Beginning with the line that includes "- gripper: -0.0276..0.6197" and ending with the last line of the listing below, write out each line exactly, with no other output.
· · ·
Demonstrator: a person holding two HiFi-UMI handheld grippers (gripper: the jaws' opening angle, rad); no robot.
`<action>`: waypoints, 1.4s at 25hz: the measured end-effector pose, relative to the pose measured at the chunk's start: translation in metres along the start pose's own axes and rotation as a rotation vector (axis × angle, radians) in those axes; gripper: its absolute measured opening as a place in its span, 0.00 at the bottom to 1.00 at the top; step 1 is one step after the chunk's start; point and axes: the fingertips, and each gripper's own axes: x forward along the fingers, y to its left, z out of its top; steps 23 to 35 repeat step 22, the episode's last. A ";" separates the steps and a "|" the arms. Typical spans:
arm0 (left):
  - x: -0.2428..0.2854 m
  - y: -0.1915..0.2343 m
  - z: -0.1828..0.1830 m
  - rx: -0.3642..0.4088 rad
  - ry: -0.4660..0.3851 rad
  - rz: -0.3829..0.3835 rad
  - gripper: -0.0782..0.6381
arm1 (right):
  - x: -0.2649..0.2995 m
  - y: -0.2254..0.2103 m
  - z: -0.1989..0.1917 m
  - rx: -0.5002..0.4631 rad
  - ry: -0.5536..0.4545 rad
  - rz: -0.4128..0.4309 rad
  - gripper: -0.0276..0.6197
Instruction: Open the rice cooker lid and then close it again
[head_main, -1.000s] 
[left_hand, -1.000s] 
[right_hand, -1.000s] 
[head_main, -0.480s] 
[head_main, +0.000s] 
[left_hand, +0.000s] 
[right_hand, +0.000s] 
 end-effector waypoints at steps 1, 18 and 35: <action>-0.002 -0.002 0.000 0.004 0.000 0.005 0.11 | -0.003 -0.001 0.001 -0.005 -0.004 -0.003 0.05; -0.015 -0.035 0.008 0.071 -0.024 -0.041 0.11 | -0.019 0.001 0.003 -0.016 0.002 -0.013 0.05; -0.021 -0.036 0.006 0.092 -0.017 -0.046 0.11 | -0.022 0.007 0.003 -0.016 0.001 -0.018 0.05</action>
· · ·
EXERCISE RESULT →
  - gripper: -0.0276..0.6197
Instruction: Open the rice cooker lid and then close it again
[head_main, -1.000s] 
[left_hand, -1.000s] 
[right_hand, -1.000s] 
[head_main, -0.480s] 
[head_main, +0.000s] 
[left_hand, +0.000s] 
[right_hand, +0.000s] 
 end-effector waypoints at steps 1, 18 and 35: <action>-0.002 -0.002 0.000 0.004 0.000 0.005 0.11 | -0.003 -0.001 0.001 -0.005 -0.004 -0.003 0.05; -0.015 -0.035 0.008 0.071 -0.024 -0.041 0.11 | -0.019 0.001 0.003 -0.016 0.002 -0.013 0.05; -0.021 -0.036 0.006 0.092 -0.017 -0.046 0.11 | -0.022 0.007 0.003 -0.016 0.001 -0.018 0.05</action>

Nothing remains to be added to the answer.